By contrast, Bedard says, "I'm suffering; I don't like it; but it's all my fault, and once it's done with, I'm going to be a better person for it."
Which, karma or no, sounds a hell of a lot like Christian guilt to this reader.
§ § §
A good editor would have cut the story of Bedard's pain --- not to derogate it, or belittle it --- but to make it more manageable for the reader. At the same time, he would have encouraged Bedard to deal more fully with the question of pain, pain that is visited not just on him, but on all --- especially the young and the innocent of the earth. To quote Malraux:
Like all the writers of my generation, I had been struck by the passage in The Brothers Karamazov where Ivan says, "If the divine will implies the torture of an innocent child by a brute, I'm handing back my ticket."
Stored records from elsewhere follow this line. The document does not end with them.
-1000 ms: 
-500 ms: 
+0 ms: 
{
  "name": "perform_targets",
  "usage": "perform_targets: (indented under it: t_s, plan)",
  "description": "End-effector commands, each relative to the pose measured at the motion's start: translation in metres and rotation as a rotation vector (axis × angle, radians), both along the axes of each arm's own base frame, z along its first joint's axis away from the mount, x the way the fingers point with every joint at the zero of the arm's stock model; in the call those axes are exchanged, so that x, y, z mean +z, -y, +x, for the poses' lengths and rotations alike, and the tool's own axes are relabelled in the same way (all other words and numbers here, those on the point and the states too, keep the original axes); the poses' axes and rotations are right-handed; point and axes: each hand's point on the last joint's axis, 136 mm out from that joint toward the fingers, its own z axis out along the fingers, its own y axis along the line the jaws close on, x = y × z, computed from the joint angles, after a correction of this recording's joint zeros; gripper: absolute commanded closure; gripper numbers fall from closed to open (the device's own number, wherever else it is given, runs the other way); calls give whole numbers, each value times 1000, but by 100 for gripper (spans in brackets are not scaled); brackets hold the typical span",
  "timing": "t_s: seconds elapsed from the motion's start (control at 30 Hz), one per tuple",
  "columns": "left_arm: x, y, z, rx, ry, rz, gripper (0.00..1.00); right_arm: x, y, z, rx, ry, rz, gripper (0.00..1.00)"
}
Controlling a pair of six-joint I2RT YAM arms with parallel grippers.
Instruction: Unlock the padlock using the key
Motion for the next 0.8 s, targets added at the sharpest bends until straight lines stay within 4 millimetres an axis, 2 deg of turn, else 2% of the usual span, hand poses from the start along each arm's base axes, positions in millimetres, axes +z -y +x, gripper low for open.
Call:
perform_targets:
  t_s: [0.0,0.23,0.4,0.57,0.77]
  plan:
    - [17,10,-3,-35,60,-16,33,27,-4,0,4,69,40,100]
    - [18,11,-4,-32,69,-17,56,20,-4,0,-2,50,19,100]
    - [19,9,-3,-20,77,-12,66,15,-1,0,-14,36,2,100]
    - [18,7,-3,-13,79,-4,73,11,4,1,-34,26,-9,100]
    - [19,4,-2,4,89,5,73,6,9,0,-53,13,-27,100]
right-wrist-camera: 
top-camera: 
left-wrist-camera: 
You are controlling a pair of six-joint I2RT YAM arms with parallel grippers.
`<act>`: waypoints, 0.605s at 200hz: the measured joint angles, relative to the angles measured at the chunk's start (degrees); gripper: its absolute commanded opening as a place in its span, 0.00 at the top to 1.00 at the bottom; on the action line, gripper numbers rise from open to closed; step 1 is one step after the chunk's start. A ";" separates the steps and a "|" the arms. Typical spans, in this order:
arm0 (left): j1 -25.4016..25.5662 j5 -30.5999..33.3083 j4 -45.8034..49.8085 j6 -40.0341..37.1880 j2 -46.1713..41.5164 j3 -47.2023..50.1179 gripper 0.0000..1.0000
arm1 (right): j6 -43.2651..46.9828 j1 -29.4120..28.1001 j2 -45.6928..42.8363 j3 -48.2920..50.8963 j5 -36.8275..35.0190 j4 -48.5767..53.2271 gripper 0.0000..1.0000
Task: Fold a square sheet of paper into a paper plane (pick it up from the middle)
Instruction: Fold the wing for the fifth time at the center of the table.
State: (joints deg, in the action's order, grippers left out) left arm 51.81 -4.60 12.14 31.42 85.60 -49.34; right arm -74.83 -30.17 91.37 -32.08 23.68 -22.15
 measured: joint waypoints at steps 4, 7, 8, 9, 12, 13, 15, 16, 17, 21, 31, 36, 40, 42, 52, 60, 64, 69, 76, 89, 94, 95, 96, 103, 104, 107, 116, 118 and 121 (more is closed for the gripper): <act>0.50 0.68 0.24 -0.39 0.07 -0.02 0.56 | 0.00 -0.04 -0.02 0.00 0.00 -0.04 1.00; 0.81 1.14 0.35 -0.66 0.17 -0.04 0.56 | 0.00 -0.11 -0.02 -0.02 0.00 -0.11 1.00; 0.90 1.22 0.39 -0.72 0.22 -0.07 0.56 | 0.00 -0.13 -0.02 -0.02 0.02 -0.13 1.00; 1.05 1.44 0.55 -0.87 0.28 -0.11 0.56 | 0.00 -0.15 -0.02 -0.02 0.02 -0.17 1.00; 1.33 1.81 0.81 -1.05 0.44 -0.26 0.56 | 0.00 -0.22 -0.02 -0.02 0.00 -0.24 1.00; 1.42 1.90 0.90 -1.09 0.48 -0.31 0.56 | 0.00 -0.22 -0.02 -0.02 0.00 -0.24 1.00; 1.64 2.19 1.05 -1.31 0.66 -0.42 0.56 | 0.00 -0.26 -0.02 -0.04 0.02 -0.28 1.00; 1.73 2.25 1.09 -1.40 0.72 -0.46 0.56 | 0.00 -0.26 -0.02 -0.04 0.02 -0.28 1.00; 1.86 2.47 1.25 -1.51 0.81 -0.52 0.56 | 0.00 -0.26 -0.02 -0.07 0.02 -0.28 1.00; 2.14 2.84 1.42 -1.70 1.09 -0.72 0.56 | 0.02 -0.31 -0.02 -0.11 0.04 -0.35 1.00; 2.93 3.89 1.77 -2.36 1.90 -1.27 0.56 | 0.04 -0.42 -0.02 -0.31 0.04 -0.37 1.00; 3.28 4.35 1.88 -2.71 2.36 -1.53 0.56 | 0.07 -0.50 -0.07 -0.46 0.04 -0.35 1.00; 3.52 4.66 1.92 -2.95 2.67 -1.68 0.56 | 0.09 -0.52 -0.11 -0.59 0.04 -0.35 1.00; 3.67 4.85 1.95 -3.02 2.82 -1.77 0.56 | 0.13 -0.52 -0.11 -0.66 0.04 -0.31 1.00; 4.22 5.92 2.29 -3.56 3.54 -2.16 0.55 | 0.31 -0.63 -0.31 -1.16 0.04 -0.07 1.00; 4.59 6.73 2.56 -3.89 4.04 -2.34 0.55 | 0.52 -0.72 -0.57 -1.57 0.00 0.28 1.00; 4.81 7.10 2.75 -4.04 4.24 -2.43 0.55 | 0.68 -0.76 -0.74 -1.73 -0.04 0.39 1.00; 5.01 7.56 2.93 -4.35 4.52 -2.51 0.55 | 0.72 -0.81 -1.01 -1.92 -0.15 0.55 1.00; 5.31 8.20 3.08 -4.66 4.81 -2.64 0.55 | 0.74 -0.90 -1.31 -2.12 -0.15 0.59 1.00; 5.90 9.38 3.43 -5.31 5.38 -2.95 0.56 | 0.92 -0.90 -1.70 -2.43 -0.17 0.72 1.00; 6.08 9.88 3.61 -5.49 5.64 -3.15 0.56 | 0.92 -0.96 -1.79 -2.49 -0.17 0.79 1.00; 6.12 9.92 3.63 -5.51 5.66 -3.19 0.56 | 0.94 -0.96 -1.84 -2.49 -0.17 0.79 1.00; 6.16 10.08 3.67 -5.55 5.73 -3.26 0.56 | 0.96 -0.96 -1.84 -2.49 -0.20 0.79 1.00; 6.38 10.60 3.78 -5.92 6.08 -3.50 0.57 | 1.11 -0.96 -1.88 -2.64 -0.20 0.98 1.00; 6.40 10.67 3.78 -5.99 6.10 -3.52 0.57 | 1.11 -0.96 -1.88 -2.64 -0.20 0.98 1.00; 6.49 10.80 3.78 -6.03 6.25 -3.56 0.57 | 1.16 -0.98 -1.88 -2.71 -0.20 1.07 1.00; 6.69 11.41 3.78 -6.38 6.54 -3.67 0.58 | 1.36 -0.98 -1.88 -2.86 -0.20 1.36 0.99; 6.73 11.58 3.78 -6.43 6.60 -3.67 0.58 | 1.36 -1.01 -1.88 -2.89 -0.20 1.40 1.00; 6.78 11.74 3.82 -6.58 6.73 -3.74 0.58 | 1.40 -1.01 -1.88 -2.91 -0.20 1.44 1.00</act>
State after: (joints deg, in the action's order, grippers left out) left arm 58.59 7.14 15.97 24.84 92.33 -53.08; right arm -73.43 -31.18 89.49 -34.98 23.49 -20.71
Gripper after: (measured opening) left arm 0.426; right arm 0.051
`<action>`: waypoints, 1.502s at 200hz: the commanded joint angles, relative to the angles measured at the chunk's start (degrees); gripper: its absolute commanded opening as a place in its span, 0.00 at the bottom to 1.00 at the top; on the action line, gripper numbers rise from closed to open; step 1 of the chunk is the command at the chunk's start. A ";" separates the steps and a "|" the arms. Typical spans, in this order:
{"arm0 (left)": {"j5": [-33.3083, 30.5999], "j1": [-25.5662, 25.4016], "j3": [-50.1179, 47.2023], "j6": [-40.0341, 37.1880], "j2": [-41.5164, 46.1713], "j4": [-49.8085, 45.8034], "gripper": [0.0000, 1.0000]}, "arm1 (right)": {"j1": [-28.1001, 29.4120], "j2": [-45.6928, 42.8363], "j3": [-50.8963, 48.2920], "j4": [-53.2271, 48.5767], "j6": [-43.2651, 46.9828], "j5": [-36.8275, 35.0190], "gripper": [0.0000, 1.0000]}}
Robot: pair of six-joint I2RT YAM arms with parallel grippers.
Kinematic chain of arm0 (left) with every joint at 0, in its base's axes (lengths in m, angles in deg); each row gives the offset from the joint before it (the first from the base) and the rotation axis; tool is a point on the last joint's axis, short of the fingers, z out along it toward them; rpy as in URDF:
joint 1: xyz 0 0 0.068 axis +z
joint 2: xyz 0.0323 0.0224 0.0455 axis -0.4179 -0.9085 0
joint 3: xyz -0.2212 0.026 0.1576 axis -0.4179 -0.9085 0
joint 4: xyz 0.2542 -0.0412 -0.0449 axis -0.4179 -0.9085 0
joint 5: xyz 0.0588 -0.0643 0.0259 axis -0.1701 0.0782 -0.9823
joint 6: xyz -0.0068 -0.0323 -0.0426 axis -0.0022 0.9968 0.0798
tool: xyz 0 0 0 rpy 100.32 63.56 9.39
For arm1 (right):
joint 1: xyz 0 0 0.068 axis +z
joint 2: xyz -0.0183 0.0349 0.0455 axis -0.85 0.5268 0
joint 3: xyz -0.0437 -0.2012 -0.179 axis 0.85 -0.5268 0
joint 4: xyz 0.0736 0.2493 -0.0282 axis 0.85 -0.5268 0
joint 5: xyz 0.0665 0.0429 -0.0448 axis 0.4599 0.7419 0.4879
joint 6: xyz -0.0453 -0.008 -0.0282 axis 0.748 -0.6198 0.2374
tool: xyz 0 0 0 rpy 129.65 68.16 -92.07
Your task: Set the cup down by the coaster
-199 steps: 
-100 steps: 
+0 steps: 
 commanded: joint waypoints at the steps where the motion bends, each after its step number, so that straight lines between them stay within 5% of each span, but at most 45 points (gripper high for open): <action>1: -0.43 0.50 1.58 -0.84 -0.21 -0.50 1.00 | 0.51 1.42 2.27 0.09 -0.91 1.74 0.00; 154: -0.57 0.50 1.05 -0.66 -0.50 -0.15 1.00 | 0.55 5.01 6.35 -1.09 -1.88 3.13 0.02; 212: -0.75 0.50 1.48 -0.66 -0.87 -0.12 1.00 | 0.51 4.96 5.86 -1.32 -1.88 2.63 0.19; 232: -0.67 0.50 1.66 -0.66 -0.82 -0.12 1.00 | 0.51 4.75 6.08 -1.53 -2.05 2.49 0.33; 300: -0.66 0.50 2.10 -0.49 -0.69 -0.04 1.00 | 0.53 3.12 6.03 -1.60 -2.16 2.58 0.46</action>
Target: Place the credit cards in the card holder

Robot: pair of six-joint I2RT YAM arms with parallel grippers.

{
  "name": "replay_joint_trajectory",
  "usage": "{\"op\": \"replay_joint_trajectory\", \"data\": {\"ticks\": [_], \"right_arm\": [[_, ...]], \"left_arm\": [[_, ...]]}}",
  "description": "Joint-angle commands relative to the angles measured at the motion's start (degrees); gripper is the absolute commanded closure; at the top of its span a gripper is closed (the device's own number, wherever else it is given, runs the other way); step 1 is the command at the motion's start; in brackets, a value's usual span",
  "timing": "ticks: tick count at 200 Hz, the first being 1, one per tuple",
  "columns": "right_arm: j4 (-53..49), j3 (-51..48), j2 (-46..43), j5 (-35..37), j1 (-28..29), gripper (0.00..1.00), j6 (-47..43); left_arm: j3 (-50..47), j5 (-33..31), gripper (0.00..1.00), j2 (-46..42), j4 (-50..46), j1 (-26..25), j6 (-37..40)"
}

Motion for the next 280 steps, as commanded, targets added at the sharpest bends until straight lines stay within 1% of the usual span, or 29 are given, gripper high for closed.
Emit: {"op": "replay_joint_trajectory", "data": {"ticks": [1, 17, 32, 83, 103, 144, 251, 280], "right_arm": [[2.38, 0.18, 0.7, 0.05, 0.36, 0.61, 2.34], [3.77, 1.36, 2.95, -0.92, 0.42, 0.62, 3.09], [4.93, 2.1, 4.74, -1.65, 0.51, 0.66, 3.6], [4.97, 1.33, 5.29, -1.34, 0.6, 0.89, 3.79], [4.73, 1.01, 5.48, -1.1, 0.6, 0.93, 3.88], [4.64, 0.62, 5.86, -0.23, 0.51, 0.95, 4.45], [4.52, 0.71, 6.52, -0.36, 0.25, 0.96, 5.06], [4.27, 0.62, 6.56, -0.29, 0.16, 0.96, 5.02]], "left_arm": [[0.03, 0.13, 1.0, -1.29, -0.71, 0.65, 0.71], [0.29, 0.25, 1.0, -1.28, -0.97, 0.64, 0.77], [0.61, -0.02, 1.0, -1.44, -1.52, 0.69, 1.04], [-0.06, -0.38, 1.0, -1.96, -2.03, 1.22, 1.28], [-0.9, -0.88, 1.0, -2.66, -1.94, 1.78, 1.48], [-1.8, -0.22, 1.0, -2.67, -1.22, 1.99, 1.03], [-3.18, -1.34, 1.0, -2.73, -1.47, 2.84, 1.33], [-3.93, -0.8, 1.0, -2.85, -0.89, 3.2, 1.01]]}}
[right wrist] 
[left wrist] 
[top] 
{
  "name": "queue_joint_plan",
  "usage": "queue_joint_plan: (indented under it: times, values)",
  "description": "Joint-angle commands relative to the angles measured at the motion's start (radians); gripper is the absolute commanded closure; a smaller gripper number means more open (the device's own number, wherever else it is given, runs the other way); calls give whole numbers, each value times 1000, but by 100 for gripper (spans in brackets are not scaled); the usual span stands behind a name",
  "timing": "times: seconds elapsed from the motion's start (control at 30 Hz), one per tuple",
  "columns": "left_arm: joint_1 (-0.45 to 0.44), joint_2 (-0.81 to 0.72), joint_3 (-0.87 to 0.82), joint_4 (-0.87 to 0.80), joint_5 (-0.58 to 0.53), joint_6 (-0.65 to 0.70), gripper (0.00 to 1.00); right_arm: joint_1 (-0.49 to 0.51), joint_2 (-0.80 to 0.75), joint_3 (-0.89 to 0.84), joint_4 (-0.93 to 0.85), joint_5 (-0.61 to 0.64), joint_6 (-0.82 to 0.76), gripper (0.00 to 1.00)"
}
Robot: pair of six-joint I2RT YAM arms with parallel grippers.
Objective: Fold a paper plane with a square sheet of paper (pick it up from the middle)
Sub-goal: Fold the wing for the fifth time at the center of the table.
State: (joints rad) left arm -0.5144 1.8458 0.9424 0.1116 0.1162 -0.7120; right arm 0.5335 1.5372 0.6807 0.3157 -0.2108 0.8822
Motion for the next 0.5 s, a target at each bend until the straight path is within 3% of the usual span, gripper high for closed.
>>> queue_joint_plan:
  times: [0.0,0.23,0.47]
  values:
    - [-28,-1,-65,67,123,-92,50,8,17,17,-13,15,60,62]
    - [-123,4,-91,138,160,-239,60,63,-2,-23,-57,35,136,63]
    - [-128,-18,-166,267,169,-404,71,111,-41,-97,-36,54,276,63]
(Malraux then goes on to say that a certain chaplain of Glieres, after reading the book, said to him, "It's first rate, but it's the eternal problem of evil; and for me evil is not a problem, it's a mystery.")
It would have helped greatly if Bedard had been able to tell us, in terms of Buddhism, why there has to be pain visited on the young, the innocent, the guiltless. He could say, as he did for himself, that it's all a matter of "karma." However, for some of us old Job-ians --- especially those of us who think of ourselves as existentialists --- the very concept of karma (at least past life karma) is a bit of a cop-out.